■ WHAT IS BEING ASKED
Return the data that follows exactly as it appears. Pictures do not belong in the copy.

^^^^

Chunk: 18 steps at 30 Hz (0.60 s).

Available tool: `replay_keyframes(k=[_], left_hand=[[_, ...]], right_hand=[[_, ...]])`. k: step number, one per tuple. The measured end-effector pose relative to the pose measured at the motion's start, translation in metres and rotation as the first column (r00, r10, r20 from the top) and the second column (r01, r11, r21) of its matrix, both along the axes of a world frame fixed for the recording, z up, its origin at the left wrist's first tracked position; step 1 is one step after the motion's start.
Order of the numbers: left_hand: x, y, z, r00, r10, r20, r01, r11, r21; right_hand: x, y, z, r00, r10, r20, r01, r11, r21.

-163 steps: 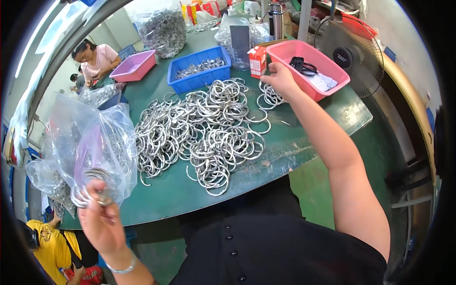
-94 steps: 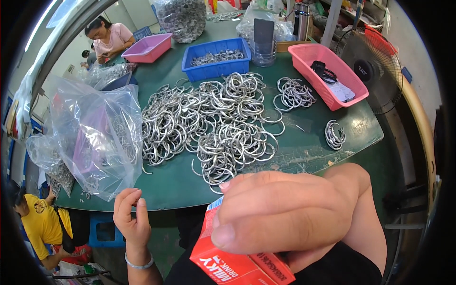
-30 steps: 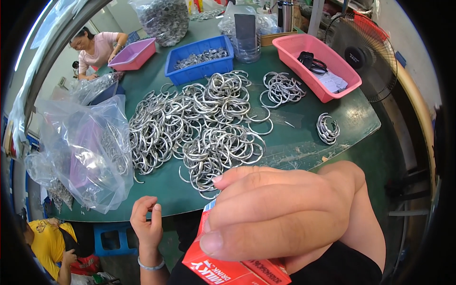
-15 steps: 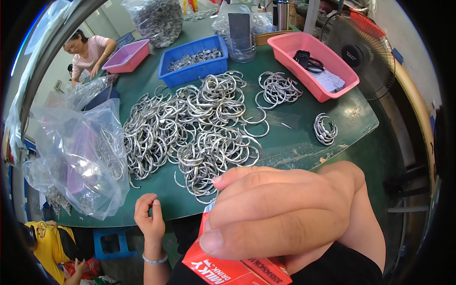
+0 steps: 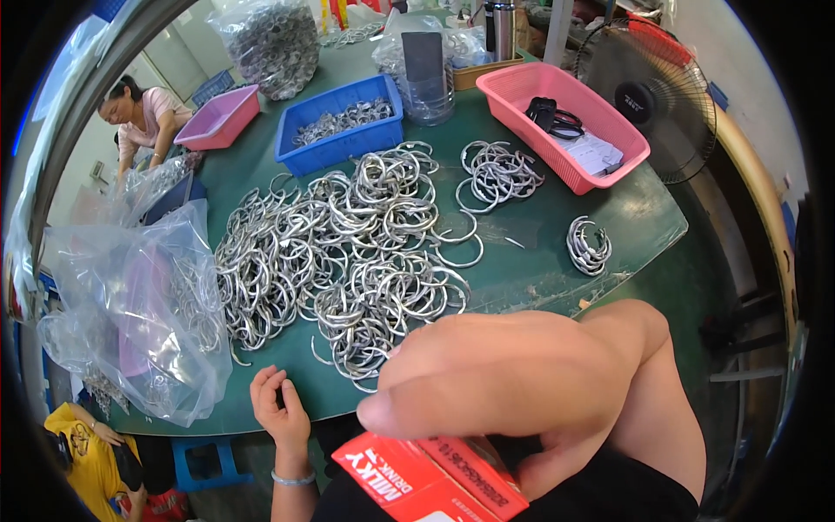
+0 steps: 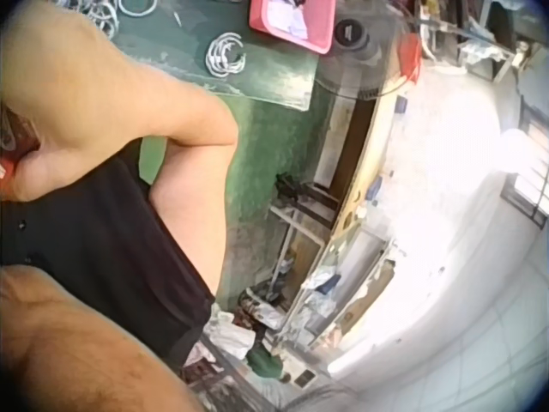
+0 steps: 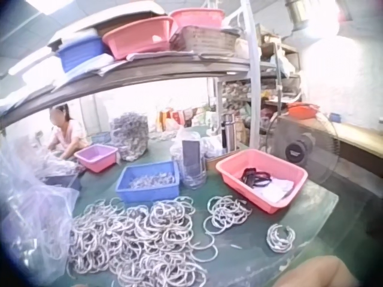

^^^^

■ TASK SOLUTION
Chunk: 18 steps at 30 Hz (0.60 s).

Available tool: `replay_keyframes(k=[_], left_hand=[[_, ...]], right_hand=[[_, ...]])`. k: step number, one per tuple. The measured end-effector pose relative to the pose measured at the motion's start, translation in metres and rotation as the first column (r00, r10, r20 from the top) and the second column (r01, r11, r21) of its matrix, both along the axes of a world frame fixed for the recording, z up, its origin at the left wrist's first tracked position; step 1 is one step after the motion's start.
Order of the numbers: left_hand: x, y, z, r00, r10, r20, r01, r11, r21; right_hand: x, y, z, r00, r10, r20, r01, r11, r21.

-163 steps: 
-94 steps: 
-30 steps: 
-15 steps: 
+0 steps: 
+0 steps: 
+0 steps: 

There is no more output for this exercise.